His prediction over the fate of Fannie and Freddie came after investors dumped the two groups’ shares on Monday after reports suggested that the US Treasury may have no choice but to effectively nationalise them.
The professor also sounded a warning over rising US inflation, which rose last month to its highest since 1991, and criticised the Federal Reserve for having cut American interest rates too drastically. “Cutting interest rates is going to lead to a lot of inflation in the next few years in the United States,” he said.
As investors' edginess over the threat of further financial turbulence sent equity markets into a further spin, bank shares were hit hardest. Among the biggest fallers in London trade were HBOS, down 6 per cent, Royal Bank of Scotland, whose shares plunged by 5 per cent, while HSBC fell 3.6 per cent. In continental Europe, Spain's Banco Santander was off 2.35 per cent, and BNP Paribas lost 3.8 per cent.
Persistent worries over the rapidly deteriorating economic outlook in the UK also saw sterling succumb to fresh losses. The pound lost almost a cent against the dollar, dropping to $1.881, above the near-two year lows plumbed on Friday.
Earlier, there were fresh jitters in Asia, with the region's leading bourses in sharp retreat after a dire overnight performance by Wall Street left the Dow Jones Industrial Average down by more than 180 points. Both Asian markets and Wall Street were unnerved by suggestions over the prospects for Fannie Mae and Freddie Mac.
While Japanese banks have remained relatively under-exposed to sub-prime mortgage products, many fear that they would be heavily exposed to a nationalisation of Fannie and Freddie. The large Japanese financial houses hold around Y9.6 trillion (£47 billion) in bonds and mortgage-backed paper issued by housing finance groups in the US.
“If the recapitalisation talk is realised, there are no assurances that the securities that have been issued [by U.S. mortgage firms] will be 100 per cent guaranteed,” said Yutaka Shiraki, a senior equity strategist at Mitsubishi UFJ Securities.
Financial sector shares were particularly badly hit in Tokyo, where they led the Nikkei 225 Index into a 300-point decline.

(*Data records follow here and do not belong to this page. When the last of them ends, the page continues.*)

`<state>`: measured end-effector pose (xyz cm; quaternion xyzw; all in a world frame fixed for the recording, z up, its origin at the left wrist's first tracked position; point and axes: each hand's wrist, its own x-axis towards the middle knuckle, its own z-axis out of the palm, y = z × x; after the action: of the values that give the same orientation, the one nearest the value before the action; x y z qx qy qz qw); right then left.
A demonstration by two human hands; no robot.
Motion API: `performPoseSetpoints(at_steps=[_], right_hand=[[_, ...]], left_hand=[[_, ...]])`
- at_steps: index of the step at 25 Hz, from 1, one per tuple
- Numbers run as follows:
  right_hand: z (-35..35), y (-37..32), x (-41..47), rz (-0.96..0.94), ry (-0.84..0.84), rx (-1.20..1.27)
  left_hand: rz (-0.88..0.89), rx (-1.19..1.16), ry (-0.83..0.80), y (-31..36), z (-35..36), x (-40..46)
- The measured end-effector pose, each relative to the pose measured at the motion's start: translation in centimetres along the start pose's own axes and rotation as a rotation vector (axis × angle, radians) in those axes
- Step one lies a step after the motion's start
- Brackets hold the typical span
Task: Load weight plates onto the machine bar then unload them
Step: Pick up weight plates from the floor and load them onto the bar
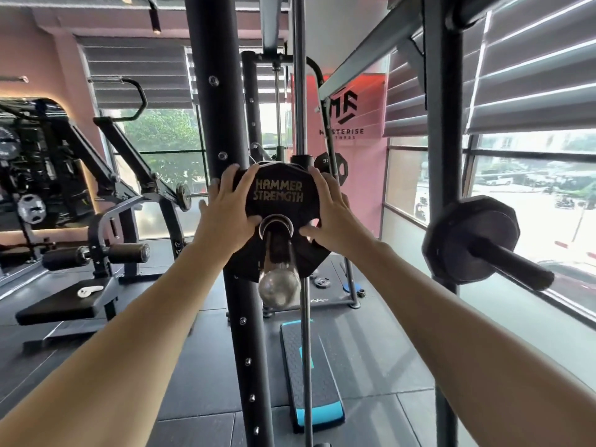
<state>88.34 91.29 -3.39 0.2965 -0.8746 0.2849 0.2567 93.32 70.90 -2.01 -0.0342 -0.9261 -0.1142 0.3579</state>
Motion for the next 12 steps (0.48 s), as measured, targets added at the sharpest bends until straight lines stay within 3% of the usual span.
performPoseSetpoints(at_steps=[6,12], right_hand=[[-6.2,1.5,-5.4,-0.123,0.403,-0.068],[-16.1,8.9,-11.8,-0.029,0.475,-0.224]], left_hand=[[0.245,-0.091,0.151,9.7,-4.6,-0.8],[0.372,-0.075,0.092,23.0,-2.3,-2.3]])
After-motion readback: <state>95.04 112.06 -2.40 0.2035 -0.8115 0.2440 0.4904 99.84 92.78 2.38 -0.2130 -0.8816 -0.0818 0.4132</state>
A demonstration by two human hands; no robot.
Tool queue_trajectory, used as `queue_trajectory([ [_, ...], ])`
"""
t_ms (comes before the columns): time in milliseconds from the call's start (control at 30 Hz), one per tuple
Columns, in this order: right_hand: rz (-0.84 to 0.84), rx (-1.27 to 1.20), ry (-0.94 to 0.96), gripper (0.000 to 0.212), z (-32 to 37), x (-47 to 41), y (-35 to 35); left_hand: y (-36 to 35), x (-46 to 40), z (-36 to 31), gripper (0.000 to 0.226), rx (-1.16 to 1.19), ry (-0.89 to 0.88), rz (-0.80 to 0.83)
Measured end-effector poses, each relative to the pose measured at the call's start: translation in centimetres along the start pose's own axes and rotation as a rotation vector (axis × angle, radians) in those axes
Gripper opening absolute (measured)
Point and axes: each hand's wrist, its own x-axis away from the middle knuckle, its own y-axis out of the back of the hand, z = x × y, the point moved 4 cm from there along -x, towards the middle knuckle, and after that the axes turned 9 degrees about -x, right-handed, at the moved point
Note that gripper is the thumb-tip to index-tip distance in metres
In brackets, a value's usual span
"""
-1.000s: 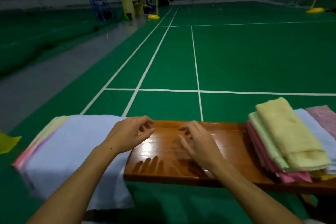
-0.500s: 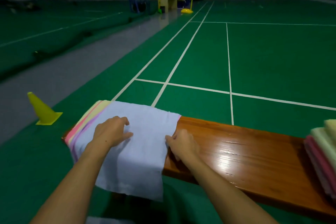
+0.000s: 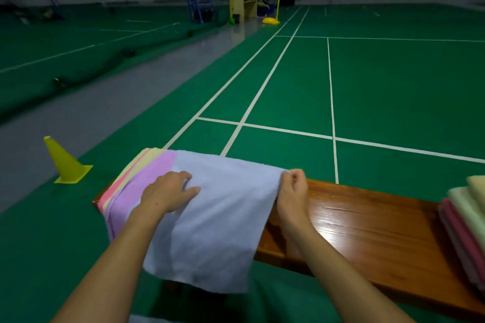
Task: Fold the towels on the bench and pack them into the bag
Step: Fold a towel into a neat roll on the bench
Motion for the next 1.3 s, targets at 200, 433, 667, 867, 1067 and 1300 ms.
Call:
queue_trajectory([
  [200,-0.165,0.085,0.063,0.022,1.3,-2.1,8.6,-1.1,1.4,-8.6,0.068,-0.043,-0.234,0.047],
  [433,-0.278,0.278,0.088,0.023,1.9,-3.0,21.1,-3.5,2.7,-19.6,0.047,-0.210,-0.521,0.005],
  [667,-0.282,0.413,0.009,0.020,0.8,-3.2,27.9,-5.2,2.5,-25.4,0.042,-0.216,-0.558,-0.094],
  [867,-0.040,0.480,-0.100,0.045,-0.3,-2.9,30.2,-5.5,2.5,-24.6,0.063,0.227,-0.310,-0.068],
  [1067,0.139,0.553,-0.184,0.029,0.5,-2.2,31.3,-5.3,3.6,-23.0,0.059,0.736,-0.342,0.288],
  [1300,0.071,0.325,-0.123,0.013,4.4,-1.0,31.1,-1.2,4.1,-22.7,0.018,1.013,-0.277,0.250],
])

The selling continued throughout the day, and peaked after a declaration by the Bank of Japan that the world’s second largest economy was now looking “sluggish”.
Although the central bank’s downbeat economic report included vague predictions of a return to growth over time, traders said that the comments had shattered any last hope that Asia’s export-led economy might somehow “decouple” from the woes in the US.
The picture was somewhat more stable in Shanghai, which spent a day in relative limbo following Monday’s 5.3 per cent nosedive. With Chinese stocks beating a daily retreat, investors are focused on the 2001 index high of 2,245-points. Some believe that level will hold up as a technical floor on the selling, others believe that it may shortly fail and unleash a much deeper collapse in stock values.